--- Activity ---
The records below must be copied out completely and exactly.

[Collection entries]
......

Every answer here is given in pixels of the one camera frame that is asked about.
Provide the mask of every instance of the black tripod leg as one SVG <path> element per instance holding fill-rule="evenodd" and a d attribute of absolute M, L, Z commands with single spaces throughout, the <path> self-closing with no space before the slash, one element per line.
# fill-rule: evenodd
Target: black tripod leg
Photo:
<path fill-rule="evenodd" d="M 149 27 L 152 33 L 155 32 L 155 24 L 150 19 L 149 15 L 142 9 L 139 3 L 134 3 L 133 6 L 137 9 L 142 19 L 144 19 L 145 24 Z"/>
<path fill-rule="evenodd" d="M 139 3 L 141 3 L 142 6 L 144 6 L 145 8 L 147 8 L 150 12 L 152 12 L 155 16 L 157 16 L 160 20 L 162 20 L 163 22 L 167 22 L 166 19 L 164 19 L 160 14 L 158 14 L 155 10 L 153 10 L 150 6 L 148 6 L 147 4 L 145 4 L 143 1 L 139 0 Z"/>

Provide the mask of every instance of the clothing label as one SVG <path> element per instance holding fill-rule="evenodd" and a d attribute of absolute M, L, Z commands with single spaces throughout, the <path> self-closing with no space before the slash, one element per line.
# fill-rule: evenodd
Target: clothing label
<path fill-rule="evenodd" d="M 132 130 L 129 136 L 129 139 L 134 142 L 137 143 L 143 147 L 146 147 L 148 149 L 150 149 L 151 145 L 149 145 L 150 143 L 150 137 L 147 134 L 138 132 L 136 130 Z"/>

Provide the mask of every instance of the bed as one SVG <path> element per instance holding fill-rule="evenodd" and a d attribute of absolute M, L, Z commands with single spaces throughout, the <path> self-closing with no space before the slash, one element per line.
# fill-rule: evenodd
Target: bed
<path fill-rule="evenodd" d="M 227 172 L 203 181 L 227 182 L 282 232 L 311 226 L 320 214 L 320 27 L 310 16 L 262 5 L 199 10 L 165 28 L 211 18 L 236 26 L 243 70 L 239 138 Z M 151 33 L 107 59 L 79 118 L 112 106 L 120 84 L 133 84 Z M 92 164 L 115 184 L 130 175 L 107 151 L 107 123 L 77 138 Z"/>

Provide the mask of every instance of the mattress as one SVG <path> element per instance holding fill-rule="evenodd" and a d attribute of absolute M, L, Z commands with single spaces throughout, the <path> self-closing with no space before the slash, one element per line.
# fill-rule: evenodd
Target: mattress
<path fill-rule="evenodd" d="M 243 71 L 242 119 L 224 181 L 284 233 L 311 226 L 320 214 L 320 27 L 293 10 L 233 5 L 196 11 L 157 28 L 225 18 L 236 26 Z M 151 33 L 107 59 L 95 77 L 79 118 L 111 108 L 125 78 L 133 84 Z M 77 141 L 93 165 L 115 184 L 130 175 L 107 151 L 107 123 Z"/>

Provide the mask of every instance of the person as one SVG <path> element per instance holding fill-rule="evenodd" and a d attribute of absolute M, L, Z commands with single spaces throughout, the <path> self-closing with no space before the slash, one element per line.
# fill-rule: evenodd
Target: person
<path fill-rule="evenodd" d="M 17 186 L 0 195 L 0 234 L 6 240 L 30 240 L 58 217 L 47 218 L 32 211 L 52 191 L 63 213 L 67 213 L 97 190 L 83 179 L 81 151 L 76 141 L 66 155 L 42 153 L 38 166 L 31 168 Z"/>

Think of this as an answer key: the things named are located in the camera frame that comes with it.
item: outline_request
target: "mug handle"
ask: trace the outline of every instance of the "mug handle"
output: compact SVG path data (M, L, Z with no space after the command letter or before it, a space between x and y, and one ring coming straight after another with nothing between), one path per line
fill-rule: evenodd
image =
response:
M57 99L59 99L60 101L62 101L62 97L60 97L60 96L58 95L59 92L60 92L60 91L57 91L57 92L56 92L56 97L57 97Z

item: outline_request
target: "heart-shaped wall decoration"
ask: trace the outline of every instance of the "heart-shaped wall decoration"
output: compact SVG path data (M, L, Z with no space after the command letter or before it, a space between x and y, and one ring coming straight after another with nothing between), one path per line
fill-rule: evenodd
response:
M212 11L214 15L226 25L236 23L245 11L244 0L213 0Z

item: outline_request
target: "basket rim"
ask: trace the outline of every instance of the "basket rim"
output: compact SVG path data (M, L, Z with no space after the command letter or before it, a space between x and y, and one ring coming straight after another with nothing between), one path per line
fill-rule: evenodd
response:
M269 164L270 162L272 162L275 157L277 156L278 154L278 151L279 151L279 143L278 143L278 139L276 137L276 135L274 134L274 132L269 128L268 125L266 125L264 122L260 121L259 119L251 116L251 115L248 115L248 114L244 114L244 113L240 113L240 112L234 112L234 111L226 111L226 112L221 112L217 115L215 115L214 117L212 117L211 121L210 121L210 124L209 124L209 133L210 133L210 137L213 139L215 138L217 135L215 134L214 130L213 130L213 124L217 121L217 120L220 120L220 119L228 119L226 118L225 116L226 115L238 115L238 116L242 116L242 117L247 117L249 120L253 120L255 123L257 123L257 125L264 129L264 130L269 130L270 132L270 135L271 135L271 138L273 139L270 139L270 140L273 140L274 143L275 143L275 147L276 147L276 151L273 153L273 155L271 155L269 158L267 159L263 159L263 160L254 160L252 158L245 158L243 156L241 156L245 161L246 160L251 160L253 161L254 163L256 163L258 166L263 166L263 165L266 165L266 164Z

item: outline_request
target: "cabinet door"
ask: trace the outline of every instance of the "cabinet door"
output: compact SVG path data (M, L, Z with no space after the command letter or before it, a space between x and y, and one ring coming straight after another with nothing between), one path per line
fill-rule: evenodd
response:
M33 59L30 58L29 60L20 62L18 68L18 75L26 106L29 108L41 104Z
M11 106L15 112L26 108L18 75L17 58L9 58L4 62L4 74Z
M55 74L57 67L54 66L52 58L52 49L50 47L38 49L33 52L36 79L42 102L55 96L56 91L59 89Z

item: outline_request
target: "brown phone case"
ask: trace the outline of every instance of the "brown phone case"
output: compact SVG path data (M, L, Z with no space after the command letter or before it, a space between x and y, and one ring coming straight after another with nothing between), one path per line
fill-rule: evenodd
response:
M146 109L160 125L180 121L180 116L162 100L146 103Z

......

--- Exercise response ---
Every answer here is given in pixels of the one camera frame that is asked about.
Provide the mask of every instance of the black tripod leg as one SVG <path> element per instance holding fill-rule="evenodd" and a d attribute of absolute M, L, Z commands with single spaces throughout, the <path> self-closing with no space before the slash, one element per line.
# fill-rule: evenodd
Target: black tripod leg
Photo:
<path fill-rule="evenodd" d="M 149 27 L 152 33 L 155 32 L 155 24 L 150 19 L 149 15 L 142 9 L 139 3 L 134 3 L 133 6 L 137 9 L 142 19 L 144 19 L 145 24 Z"/>
<path fill-rule="evenodd" d="M 139 3 L 141 3 L 142 6 L 144 6 L 145 8 L 147 8 L 150 12 L 152 12 L 155 16 L 157 16 L 160 20 L 162 20 L 163 22 L 167 22 L 166 19 L 164 19 L 160 14 L 158 14 L 155 10 L 153 10 L 150 6 L 148 6 L 147 4 L 145 4 L 143 1 L 139 0 Z"/>

Provide the mask of every instance of the clothing label as one SVG <path> element per instance holding fill-rule="evenodd" and a d attribute of absolute M, L, Z commands with single spaces throughout, the <path> self-closing with no space before the slash, one element per line.
# fill-rule: evenodd
Target: clothing label
<path fill-rule="evenodd" d="M 132 130 L 129 136 L 129 139 L 134 142 L 137 143 L 143 147 L 146 147 L 148 149 L 150 149 L 151 145 L 149 145 L 150 143 L 150 137 L 147 134 L 138 132 L 136 130 Z"/>

Provide the mask of every instance of the bed as one SVG <path> element per instance holding fill-rule="evenodd" and a d attribute of absolute M, L, Z commands with single spaces throughout, the <path> self-closing with no space before the slash, one element per line.
# fill-rule: evenodd
Target: bed
<path fill-rule="evenodd" d="M 227 172 L 203 181 L 227 182 L 282 232 L 311 226 L 320 214 L 320 27 L 310 16 L 262 5 L 199 10 L 165 28 L 211 18 L 236 26 L 243 70 L 239 138 Z M 151 33 L 107 59 L 79 118 L 112 106 L 120 84 L 133 84 Z M 92 164 L 115 184 L 130 175 L 107 151 L 107 123 L 77 138 Z"/>

Provide the mask of every instance of the mattress as one SVG <path> element per instance holding fill-rule="evenodd" and a d attribute of absolute M, L, Z commands with single spaces throughout, the <path> self-closing with no space before the slash, one element per line.
# fill-rule: evenodd
Target: mattress
<path fill-rule="evenodd" d="M 243 71 L 242 119 L 224 181 L 284 233 L 311 226 L 320 214 L 320 27 L 293 10 L 233 5 L 196 11 L 157 28 L 225 18 L 236 26 Z M 151 33 L 107 59 L 95 77 L 79 118 L 111 108 L 125 78 L 133 84 Z M 77 141 L 93 165 L 115 184 L 130 175 L 107 151 L 107 123 Z"/>

Provide the mask of every instance of the person as one SVG <path> element per instance holding fill-rule="evenodd" and a d attribute of absolute M, L, Z commands with single spaces throughout, the <path> self-closing with no space before the slash, one element per line.
# fill-rule: evenodd
Target: person
<path fill-rule="evenodd" d="M 17 186 L 0 195 L 0 234 L 6 240 L 30 240 L 58 217 L 47 218 L 32 211 L 52 191 L 63 213 L 67 213 L 97 190 L 83 179 L 81 151 L 76 141 L 66 155 L 42 153 L 38 166 L 31 168 Z"/>

Think of this as an answer key: the things named are located in the camera frame that comes with it.
item: outline_request
target: "mug handle"
ask: trace the outline of every instance of the "mug handle"
output: compact SVG path data (M, L, Z with no space after the command letter or before it, a space between x and y, and one ring coming straight after another with nothing between), one path per line
fill-rule: evenodd
image =
response:
M57 99L59 99L60 101L62 101L62 97L60 97L60 96L58 95L59 92L60 92L60 91L57 91L57 92L56 92L56 97L57 97Z

item: outline_request
target: "heart-shaped wall decoration"
ask: trace the outline of every instance of the "heart-shaped wall decoration"
output: compact SVG path data (M, L, Z with no space after the command letter or before it, a space between x and y, and one ring coming straight after another with nothing between), one path per line
fill-rule: evenodd
response:
M212 11L214 15L226 25L236 23L245 11L244 0L213 0Z

item: outline_request
target: "basket rim"
ask: trace the outline of every instance of the "basket rim"
output: compact SVG path data (M, L, Z with no space after the command letter or before it, a space between x and y, and one ring coming straight after another with nothing between), one path per line
fill-rule: evenodd
response:
M269 164L270 162L272 162L275 157L277 156L278 154L278 151L279 151L279 143L278 143L278 139L276 137L276 135L274 134L274 132L269 128L268 125L266 125L264 122L260 121L259 119L251 116L251 115L248 115L248 114L244 114L244 113L240 113L240 112L234 112L234 111L226 111L226 112L221 112L217 115L215 115L214 117L212 117L211 121L210 121L210 124L209 124L209 133L210 133L210 137L213 139L215 138L217 135L215 134L214 130L213 130L213 124L217 121L217 120L220 120L220 119L228 119L226 118L225 116L226 115L238 115L238 116L242 116L242 117L247 117L249 120L253 120L255 123L257 123L257 125L264 129L264 130L269 130L270 132L270 135L271 135L271 138L273 139L270 139L270 140L273 140L274 143L275 143L275 147L276 147L276 151L273 153L273 155L271 155L269 158L267 159L263 159L263 160L254 160L252 158L245 158L243 156L241 156L245 161L246 160L251 160L253 161L254 163L256 163L258 166L263 166L263 165L266 165L266 164Z

item: outline_request
target: "cabinet door"
ask: trace the outline of every instance of the "cabinet door"
output: compact SVG path data (M, L, Z with no space after the command letter or before it, a space between x and y, and one ring coming straight after another with nothing between), one path per line
fill-rule: evenodd
response:
M33 59L30 58L29 60L20 62L18 68L18 75L26 106L29 108L41 104Z
M11 106L15 112L26 108L18 75L17 58L9 58L4 62L4 74Z
M55 74L57 67L54 66L52 58L52 49L50 47L38 49L33 52L36 79L42 102L55 96L56 91L59 89Z

item: outline_request
target: "brown phone case"
ask: trace the outline of every instance of the "brown phone case"
output: compact SVG path data (M, L, Z with no space after the command letter or before it, a space between x and y, and one ring coming straight after another with nothing between), one path per line
fill-rule: evenodd
response:
M146 109L160 125L180 121L180 116L162 100L146 103Z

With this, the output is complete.